Louis Marshall, the prosecutor of Bonner County, northern Idaho, has sought death penalty in the case involving the murder of Indian American cab driver Gagandeep Singh. Accused Jacob Corban Coleman, 20, had stabbed Singh 20 times before watching him bleed to death.

On January 11, Marshall requested the court for 45 days time to decide on whether or not to seek the death penalty for the accused and filed his notice of intent to seek the death penalty on February 28.

A native of Puyallup, Coleman is facing charges of first-degree murder for brutally killing Singh as he hired his cab in August 2017. According to the court documents, Coleman waited to see his victim slowly bleed to death.

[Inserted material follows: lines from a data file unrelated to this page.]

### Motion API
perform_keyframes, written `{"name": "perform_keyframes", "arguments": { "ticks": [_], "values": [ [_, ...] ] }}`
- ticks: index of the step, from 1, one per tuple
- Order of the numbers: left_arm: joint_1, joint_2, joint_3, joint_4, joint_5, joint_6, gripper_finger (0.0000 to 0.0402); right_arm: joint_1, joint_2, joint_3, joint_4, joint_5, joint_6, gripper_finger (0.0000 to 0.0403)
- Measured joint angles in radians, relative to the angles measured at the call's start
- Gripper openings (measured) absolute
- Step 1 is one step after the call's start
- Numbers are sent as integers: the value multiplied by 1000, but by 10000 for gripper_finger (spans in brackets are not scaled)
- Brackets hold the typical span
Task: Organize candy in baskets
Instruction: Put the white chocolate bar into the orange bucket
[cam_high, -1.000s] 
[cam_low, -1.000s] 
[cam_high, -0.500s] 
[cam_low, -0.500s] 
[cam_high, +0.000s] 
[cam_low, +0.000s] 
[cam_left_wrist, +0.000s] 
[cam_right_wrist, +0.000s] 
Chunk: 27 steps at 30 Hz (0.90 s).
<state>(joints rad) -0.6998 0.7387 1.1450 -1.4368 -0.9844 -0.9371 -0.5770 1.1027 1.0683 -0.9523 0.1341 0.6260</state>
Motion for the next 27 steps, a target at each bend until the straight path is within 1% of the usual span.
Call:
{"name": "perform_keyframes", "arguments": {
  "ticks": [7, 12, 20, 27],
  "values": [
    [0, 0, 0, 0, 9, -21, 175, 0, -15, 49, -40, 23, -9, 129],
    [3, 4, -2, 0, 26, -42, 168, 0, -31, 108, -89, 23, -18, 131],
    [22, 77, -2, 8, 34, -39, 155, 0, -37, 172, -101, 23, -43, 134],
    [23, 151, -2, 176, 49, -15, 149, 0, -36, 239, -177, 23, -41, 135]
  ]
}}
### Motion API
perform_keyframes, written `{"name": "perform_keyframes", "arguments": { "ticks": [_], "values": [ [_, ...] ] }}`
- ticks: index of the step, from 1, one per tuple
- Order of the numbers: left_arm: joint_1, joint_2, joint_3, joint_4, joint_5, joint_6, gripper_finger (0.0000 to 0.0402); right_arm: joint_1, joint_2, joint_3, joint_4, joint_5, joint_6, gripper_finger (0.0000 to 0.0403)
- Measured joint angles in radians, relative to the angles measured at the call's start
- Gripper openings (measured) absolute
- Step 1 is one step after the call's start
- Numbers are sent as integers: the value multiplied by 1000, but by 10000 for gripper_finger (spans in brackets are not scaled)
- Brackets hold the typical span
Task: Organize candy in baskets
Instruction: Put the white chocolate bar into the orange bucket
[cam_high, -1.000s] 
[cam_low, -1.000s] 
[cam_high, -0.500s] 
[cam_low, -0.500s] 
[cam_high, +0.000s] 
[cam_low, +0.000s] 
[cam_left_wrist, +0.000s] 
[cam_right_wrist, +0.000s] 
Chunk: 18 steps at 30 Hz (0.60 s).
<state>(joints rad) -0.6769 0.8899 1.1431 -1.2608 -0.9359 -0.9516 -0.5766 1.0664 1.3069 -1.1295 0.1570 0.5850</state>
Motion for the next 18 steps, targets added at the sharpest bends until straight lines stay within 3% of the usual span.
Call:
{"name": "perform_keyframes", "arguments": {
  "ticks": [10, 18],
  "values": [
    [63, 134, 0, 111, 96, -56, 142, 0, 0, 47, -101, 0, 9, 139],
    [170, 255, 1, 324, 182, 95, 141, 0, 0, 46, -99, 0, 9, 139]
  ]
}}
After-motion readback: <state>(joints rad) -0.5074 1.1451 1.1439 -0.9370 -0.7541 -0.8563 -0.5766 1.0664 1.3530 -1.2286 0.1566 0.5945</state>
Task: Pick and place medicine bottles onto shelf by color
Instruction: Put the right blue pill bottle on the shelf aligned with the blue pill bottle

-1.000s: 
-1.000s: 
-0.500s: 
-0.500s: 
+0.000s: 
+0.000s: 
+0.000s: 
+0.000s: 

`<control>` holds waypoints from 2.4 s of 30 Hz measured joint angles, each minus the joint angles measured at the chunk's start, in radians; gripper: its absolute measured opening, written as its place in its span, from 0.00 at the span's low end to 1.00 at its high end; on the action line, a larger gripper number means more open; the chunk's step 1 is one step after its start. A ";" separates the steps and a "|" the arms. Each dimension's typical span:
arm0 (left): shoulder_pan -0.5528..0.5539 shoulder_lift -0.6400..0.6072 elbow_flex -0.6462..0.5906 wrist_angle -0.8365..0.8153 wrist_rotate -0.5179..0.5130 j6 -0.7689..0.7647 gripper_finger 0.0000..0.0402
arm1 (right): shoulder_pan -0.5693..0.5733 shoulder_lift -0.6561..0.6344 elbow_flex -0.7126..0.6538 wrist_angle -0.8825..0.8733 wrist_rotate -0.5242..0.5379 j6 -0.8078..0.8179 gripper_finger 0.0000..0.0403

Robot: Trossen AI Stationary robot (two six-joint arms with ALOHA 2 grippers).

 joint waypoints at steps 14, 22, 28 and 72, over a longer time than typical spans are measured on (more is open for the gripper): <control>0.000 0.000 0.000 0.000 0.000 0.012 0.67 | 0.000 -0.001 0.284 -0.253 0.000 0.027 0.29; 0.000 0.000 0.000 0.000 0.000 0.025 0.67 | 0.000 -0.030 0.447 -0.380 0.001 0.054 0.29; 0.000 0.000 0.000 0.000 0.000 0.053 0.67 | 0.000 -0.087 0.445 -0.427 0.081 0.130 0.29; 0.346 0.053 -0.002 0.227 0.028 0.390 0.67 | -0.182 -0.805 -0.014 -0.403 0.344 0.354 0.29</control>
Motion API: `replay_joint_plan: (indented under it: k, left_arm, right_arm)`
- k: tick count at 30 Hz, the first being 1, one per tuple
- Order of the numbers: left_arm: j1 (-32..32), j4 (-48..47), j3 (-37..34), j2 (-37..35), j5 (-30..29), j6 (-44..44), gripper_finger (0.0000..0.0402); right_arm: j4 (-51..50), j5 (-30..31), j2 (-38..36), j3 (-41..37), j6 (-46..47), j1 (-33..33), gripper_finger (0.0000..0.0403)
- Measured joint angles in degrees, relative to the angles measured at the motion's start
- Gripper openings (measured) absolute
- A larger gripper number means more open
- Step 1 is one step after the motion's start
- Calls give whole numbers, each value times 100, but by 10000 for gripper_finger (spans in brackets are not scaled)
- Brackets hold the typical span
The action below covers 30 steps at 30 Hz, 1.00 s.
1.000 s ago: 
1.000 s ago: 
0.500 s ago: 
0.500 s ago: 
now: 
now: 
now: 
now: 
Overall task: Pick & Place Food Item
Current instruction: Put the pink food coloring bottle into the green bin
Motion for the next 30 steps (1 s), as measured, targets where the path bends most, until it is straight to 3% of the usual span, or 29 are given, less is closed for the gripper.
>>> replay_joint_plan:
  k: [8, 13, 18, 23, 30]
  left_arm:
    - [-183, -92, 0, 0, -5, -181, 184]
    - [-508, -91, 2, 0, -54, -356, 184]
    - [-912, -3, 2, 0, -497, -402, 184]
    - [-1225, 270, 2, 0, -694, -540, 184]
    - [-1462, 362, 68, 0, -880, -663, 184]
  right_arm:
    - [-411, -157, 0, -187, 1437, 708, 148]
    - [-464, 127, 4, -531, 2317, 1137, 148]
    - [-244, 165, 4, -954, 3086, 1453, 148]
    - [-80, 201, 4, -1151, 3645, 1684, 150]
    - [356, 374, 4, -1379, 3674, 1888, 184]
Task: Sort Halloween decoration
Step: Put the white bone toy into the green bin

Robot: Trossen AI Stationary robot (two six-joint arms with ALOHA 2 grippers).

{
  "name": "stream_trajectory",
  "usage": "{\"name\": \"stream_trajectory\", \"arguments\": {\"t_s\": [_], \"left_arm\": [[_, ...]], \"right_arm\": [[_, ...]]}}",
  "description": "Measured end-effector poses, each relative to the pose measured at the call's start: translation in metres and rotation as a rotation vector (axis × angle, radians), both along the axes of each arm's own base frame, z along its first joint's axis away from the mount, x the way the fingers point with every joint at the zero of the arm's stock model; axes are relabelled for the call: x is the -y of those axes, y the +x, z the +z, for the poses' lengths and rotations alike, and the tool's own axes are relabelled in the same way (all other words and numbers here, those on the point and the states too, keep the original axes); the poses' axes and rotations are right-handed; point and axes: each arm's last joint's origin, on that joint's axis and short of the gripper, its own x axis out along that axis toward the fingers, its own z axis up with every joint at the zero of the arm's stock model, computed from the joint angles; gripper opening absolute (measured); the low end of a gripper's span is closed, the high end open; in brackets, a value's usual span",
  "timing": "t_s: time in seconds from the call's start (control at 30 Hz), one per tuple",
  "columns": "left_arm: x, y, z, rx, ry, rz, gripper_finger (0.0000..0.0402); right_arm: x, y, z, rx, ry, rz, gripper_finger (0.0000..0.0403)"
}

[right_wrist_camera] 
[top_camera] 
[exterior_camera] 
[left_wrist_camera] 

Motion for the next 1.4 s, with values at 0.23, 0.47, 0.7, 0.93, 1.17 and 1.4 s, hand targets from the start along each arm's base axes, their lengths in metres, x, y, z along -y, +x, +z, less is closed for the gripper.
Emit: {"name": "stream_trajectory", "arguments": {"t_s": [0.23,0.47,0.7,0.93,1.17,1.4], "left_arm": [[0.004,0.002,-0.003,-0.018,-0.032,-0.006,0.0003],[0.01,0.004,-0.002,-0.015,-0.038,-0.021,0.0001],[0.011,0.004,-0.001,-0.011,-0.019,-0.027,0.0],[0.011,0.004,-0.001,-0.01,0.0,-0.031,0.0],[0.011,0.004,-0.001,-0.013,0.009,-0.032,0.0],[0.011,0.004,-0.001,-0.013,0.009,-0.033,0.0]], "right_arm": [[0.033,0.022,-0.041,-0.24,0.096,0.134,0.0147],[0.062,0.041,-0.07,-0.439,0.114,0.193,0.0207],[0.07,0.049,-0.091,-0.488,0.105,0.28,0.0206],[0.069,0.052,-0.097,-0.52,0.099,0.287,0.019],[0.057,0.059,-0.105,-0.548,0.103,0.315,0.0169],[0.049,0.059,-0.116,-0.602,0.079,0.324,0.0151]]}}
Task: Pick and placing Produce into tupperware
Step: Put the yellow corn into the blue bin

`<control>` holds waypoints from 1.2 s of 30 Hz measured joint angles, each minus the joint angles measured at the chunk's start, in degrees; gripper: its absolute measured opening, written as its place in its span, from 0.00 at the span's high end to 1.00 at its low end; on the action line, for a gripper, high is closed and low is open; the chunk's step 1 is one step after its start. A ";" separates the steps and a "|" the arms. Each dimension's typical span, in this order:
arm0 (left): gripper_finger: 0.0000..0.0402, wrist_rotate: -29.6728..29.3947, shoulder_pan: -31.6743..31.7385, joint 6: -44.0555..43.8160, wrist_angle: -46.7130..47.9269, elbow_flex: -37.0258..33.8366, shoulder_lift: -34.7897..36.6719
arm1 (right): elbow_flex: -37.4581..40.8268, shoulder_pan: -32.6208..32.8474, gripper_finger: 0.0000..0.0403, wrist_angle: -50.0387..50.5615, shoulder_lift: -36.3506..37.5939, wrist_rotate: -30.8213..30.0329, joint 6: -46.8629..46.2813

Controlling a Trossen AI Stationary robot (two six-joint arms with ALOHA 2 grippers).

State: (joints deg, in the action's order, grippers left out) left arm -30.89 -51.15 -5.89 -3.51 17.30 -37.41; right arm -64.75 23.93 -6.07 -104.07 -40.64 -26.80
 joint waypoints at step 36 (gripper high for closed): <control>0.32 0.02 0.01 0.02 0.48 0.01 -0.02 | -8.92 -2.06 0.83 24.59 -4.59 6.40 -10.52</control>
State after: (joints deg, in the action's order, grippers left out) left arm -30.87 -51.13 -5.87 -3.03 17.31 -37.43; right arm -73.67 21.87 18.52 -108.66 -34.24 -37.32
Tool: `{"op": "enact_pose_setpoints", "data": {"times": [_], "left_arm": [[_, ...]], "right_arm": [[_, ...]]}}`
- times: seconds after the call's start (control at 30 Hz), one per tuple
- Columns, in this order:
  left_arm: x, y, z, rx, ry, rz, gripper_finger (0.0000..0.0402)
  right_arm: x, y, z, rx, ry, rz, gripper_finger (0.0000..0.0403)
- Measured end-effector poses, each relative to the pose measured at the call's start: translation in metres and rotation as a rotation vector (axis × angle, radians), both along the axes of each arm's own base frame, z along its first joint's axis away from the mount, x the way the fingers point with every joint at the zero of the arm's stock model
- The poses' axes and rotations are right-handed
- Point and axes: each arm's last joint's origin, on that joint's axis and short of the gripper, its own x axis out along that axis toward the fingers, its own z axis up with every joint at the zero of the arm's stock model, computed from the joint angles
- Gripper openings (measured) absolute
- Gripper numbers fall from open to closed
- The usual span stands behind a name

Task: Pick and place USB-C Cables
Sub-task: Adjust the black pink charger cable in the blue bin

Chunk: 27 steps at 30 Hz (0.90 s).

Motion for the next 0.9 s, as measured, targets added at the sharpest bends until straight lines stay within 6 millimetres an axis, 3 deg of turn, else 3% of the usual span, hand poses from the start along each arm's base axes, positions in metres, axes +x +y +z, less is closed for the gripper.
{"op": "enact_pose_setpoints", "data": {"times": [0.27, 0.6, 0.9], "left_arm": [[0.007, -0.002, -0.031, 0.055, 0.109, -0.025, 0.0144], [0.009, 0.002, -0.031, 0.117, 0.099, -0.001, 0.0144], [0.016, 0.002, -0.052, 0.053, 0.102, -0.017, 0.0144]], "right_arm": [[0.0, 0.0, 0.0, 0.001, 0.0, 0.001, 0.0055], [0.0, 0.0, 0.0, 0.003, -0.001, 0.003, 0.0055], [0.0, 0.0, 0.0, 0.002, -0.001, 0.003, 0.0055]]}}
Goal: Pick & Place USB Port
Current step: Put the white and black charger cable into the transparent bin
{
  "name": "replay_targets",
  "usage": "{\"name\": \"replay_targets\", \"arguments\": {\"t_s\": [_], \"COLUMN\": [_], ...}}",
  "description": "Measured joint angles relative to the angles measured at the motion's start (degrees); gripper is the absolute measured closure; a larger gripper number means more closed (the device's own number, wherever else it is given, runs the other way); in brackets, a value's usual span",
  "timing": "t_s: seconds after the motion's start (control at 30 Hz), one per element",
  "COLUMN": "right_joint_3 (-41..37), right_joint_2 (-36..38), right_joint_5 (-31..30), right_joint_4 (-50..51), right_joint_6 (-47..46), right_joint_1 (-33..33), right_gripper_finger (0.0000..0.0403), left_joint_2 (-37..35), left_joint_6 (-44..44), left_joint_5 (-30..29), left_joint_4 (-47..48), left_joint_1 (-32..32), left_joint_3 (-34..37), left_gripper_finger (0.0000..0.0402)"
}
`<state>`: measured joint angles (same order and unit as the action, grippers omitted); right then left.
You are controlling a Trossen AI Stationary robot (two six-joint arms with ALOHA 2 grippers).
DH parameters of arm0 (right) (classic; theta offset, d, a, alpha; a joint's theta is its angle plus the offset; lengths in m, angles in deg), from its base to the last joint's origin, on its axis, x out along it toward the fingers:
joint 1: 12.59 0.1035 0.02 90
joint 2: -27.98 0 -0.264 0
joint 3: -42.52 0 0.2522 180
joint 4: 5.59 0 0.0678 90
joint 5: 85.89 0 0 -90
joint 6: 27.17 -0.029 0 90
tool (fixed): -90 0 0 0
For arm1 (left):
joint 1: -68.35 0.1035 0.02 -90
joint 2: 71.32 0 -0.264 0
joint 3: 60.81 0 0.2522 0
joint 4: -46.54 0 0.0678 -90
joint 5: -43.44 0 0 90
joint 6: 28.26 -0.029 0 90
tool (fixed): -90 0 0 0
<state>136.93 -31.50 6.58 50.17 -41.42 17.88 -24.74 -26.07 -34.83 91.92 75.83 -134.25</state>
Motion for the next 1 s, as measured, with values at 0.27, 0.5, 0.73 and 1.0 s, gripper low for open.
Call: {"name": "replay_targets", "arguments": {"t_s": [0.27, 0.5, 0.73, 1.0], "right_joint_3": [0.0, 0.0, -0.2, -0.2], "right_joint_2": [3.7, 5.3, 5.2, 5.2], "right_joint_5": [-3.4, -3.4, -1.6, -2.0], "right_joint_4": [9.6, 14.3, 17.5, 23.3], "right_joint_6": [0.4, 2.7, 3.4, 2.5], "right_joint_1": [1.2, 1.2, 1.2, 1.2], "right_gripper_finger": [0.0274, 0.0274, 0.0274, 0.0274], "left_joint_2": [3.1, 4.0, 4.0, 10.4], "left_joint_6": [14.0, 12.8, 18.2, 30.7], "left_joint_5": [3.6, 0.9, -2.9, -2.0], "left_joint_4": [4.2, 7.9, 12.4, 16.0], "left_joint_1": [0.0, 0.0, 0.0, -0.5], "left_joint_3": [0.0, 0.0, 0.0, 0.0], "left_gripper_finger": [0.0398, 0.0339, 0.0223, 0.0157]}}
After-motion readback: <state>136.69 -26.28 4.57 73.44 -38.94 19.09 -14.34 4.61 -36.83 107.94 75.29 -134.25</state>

The investigators did not find any motive behind the murder but they believe that the accused was in mental trauma after being rejected by Gonzaga University. The officers also said Coleman was experiencing suicidal and homicidal urges during the time he committed the crime.

Also Read: Indian American youth Amritraj Singh Athwal facing death penalty for murder of Indian student

The court document also noted that Coleman had asked Singh to stop by a Walmart in Ponderay in order to buy a knife that was then used as the murder weapon. When Singh realized that Coleman was fooling him with nonexisting destinations, he stopped his car and requested Coleman to get out of the vehicle. Following which, Coleman stabbed Singh at least 20 times.

“Specifically, the State is giving noticed that it intends to prove one or more aggravating factors including 1) the murder was especially heinous, atrocious or cruel, manifesting exceptional depravity, and/or 2) by the murder or circumstances surrounding its commission, the defendant exhibited utter disregard for human life,” reads the notice filed by Marshall.

Reportedly, Singh was on the phone with his family just before he was killed, and had shared with them the details of the suspicious rider.

The phone was later recovered from the intersection where Singh’s body was found and the final message sent from it read: “Just call the f***ing cops already! It’s not hard,” which was texted by Coleman to Singh’s brother.